The BNN chase by Marty Cej:
There was a metaphor for Sunday's Greek election and the euro-zone debt crisis somewhere in Nik Wallenda's attempt to cross Niagara Falls on a tightrope later today, but now that he's wearing a tether to keep from plummeting to his death amid the mossy rocks and churning water below, it doesn't quite work. Greeks go to the polls in just two sleeps, as four-year-olds like to say, and will choose between the Syriza party, which has promised to rip up Greece's bailout deal with the European Union and IMF, or the New Democracy party, which backs the rescue package. It would be wrong to think that Sunday's election result will lead to immediate action of any sort. If Syriza wins, it will represent a Greek vote against austerity and a new process of negotiation will begin between Athens and Berlin, ahem, I mean Brussels. Yes, Brussels. Anyhow, the euro zone won't explode like a ceramic plate thrown on the floor; the next phase will be more Mexican standoff than Zorba, as Bill Blain, senior director at Newedge UK Financial told clients this morning. Bill joins us at 10:30 am Eastern.

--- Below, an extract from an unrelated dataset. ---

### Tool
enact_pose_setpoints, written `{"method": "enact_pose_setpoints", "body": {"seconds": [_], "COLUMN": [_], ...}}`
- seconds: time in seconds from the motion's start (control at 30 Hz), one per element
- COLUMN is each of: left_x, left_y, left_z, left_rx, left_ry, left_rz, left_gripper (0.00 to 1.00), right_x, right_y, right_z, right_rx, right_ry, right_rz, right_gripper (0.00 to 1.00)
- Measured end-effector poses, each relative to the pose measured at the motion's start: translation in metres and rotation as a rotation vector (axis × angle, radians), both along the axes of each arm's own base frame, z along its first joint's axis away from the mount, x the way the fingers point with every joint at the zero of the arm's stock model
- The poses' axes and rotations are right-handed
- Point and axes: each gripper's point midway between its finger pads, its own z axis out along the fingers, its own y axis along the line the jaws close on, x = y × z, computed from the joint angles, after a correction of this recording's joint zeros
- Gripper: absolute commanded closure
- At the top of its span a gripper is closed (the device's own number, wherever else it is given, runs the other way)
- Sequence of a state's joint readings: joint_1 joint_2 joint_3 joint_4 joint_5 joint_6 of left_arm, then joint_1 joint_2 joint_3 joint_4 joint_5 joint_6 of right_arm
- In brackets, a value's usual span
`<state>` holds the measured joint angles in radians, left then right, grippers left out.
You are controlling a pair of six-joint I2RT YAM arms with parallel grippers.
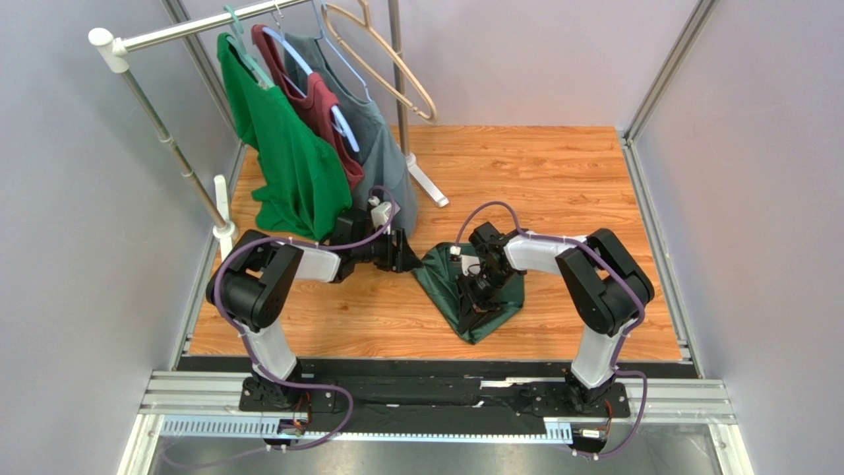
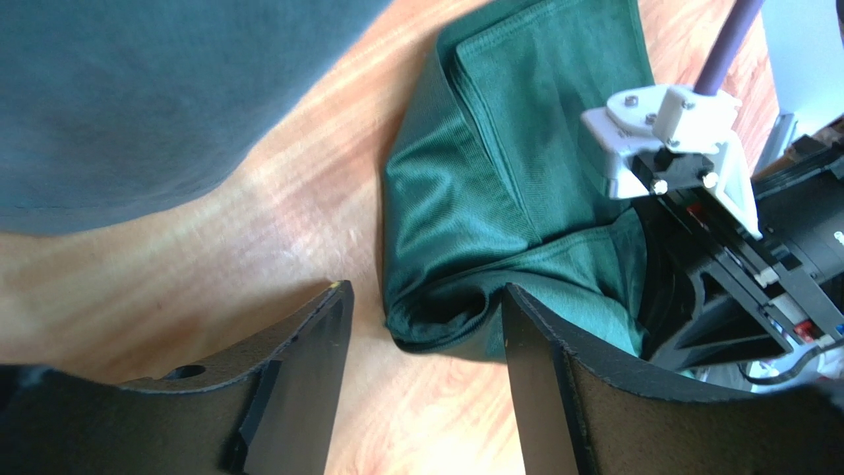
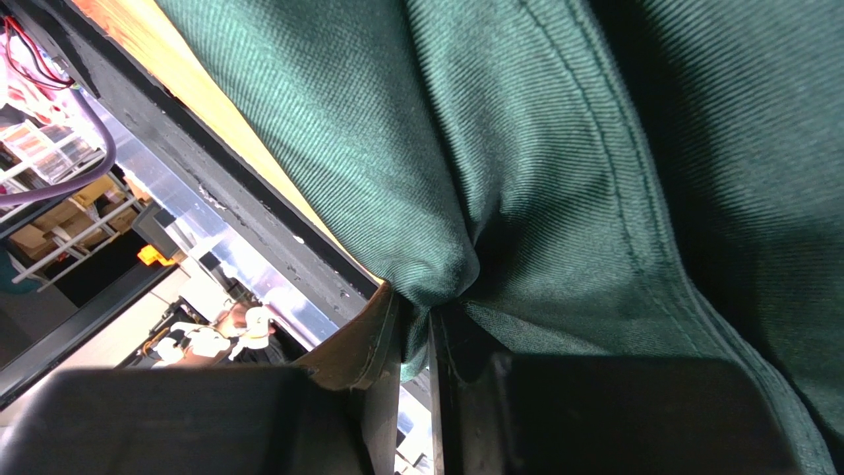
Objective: Fold the napkin, place the utensils inside, and roll it up
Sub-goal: Roll the napkin with the utensil
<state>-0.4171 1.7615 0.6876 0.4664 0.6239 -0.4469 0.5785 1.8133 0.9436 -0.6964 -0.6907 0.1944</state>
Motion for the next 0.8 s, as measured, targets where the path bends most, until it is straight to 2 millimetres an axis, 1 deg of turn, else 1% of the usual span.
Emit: {"method": "enact_pose_setpoints", "body": {"seconds": [0.17,0.4,0.5,0.6,0.63,0.67,0.7,0.77,0.8], "left_x": [0.006,0.009,0.009,0.008,0.006,0.006,0.005,0.003,0.002], "left_y": [-0.005,-0.010,-0.011,-0.012,-0.013,-0.014,-0.015,-0.016,-0.017], "left_z": [-0.001,-0.003,-0.003,-0.005,-0.006,-0.006,-0.007,-0.007,-0.007], "left_rx": [-0.010,-0.035,-0.042,-0.043,-0.042,-0.041,-0.041,-0.041,-0.042], "left_ry": [-0.005,-0.019,-0.021,-0.015,-0.011,-0.008,-0.005,0.000,0.001], "left_rz": [-0.015,-0.035,-0.041,-0.042,-0.045,-0.046,-0.048,-0.050,-0.052], "left_gripper": [0.38,0.43,0.48,0.55,0.61,0.63,0.70,0.76,0.87], "right_x": [0.000,0.000,0.000,0.000,0.000,0.000,0.000,0.000,0.000], "right_y": [0.000,0.000,0.000,0.000,0.000,0.000,0.000,0.000,0.000], "right_z": [0.000,0.000,0.000,0.000,0.000,0.000,0.000,0.000,0.000], "right_rx": [0.004,0.012,0.014,0.014,0.014,0.014,0.014,0.015,0.015], "right_ry": [0.008,0.021,0.023,0.024,0.024,0.024,0.024,0.024,0.024], "right_rz": [-0.005,-0.010,-0.012,-0.012,-0.012,-0.012,-0.012,-0.012,-0.013], "right_gripper": [0.84,0.84,0.84,0.84,0.84,0.84,0.84,0.83,0.83]}}
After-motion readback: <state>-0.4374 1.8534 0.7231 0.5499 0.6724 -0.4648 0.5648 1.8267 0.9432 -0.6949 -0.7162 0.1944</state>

To put the election into context, ECB President Mario Draghi said this morning that the bank was ready to step in and fund any viable euro-zone bank that gets in trouble, and painted a picture of a deteriorating economy with no inflation danger -- code for monetary easing. Japan's top financial diplomat, Takehiko Nakao, warned that authorities in Tokyo would respond to unwelcome currency moves as appropriate (ahem, intervention). The Bank of England followed up on Thursday's joint announcement with the government of a 100 billion pound offer of loans to banks by saying it will start next week with a charge of just 0.75 percent. And the Fed meets next week.

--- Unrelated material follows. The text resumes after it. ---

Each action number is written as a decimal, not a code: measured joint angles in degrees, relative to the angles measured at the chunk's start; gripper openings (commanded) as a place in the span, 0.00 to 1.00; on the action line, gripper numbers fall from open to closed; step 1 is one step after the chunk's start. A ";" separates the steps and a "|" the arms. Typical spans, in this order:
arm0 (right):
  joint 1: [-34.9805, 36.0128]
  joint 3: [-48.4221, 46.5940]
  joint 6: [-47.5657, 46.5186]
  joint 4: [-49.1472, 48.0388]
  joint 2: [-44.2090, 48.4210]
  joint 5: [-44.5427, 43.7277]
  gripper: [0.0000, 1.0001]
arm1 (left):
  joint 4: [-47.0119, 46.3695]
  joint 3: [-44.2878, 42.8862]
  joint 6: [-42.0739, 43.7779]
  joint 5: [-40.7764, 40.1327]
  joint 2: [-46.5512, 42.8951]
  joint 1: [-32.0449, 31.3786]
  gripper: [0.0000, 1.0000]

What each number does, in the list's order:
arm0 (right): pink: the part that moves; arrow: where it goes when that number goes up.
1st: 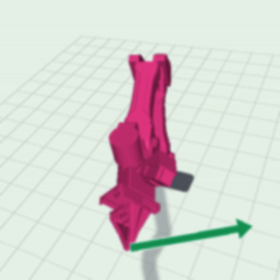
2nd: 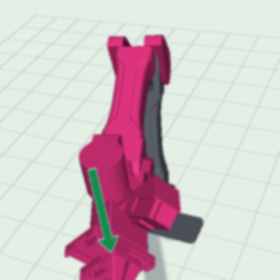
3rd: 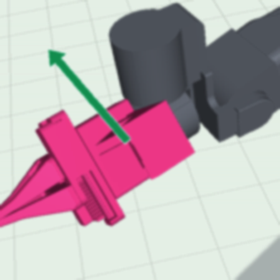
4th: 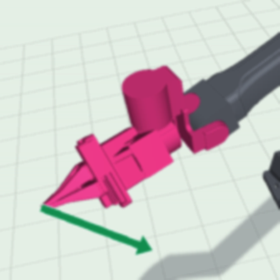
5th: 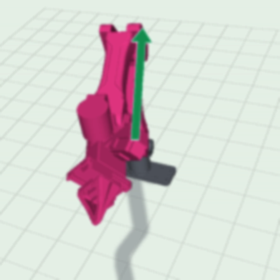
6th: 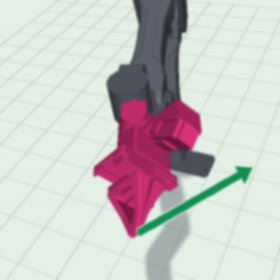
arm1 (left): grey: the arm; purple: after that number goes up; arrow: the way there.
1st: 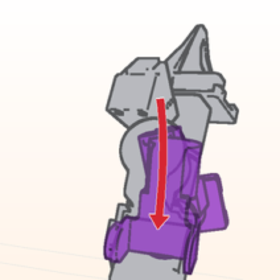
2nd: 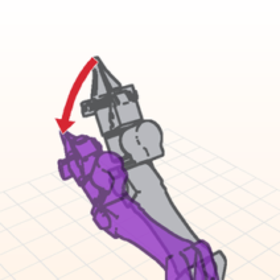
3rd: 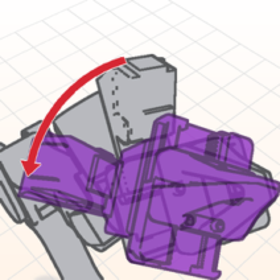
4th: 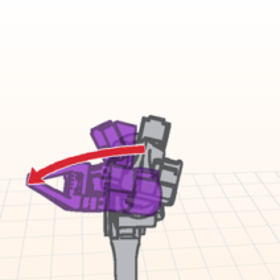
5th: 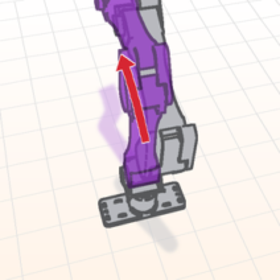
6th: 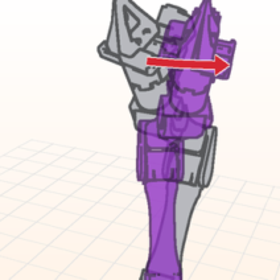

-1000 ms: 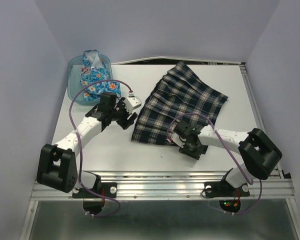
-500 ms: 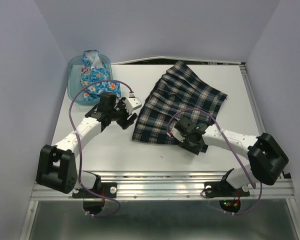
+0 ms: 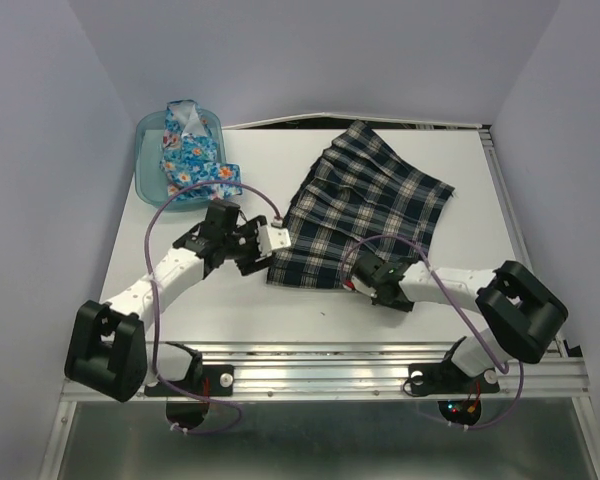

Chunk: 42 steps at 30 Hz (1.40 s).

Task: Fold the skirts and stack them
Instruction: Fold the skirt

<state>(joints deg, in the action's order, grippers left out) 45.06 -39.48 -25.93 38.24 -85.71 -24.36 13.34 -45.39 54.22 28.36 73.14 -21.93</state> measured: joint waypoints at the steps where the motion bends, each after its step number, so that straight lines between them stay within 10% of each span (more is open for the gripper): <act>1: -0.02 0.20 0.07 -0.26 -0.13 -0.26 0.03 | -0.66 2.16 1.88 -0.48 -1.29 -1.40 0.74; 16: -0.39 -0.35 -0.83 -0.76 2.89 7.26 0.01 | -10.71 8.96 12.41 -4.20 5.09 -12.04 0.66; 25: -0.39 -2.99 -2.36 1.70 5.64 17.59 0.01 | -11.93 7.78 13.11 -6.25 10.49 -11.26 0.02; 42: -0.28 -32.06 -6.47 22.84 6.51 53.37 0.01 | 8.02 -3.06 3.39 -4.79 -26.91 -3.82 0.00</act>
<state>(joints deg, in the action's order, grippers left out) 44.77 -71.55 -32.40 61.08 -79.20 29.02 21.37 -48.45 57.60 23.57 46.24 -25.76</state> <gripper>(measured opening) 0.015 0.037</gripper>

But what about playing the Greek election? What's the best strategy depending on the various possible outcomes? Does a clear mandate for Syriza raise the likelihood of more quantitative easing by the Fed and other central banks, which in turn depresses currencies and lifts gold? Maybe. Does a mixed outcome in Athens lead to the same result in markets? And what about a clear mandate for a pro-euro party? Does that ease economic pressure by reducing the probability of a Greek exit and diminish the need for more monetary easing, which could be good for the U.S. dollar, oil and copper and bad for gold? We may not be able to book Kreskin but we can still talk about probabilities and strategy. Suki Cooper, precious metals analyst at Barclays Capital will help us on the gold front this morning at 10:45 a.m. ET but there's a lot more to cover.
I would also like to hear from some portfolio managers who own European banks. Dutch and Belgian banks were just cut by Moody's and cuts for banks in the U.K., France and Germany are like in the weeks ahead. Are these banks -- some of the biggest and best-known in the world -- good value or value traps?
Ottawa and Michigan have finally come to an agreement to build a second bridge between Windsor and Detroit to help alleviate the most stuffed-up chokepoint in trade between the world's two largest trading partners. The deal may not result in a bridge being built, however, with opposition to the project from the Michigan legislature and the old-school political manipulation and maneuvering by the owner of the Ambassador Bridge who has somehow (cash) managed to convince politicians and some voters in southern Michigan that more trade running through their state is a bad thing. We'll talk today about what a second bridge could mean for the economies of the two countries in general and the economies of the two cities in particular. We also have to look at astonishing strategy and success of the Ambassador Bridge's owners to keep good sense at bay for decades.
We also have an interesting deal to cover today: the Hong Kong stock exchange agreed to pay almost $3 billion to buy the London Metal Exchange in a deal that gives Asia's largest exchange operator a commodity trading platform and brings LME members closer to China, the world's biggest metals buyer.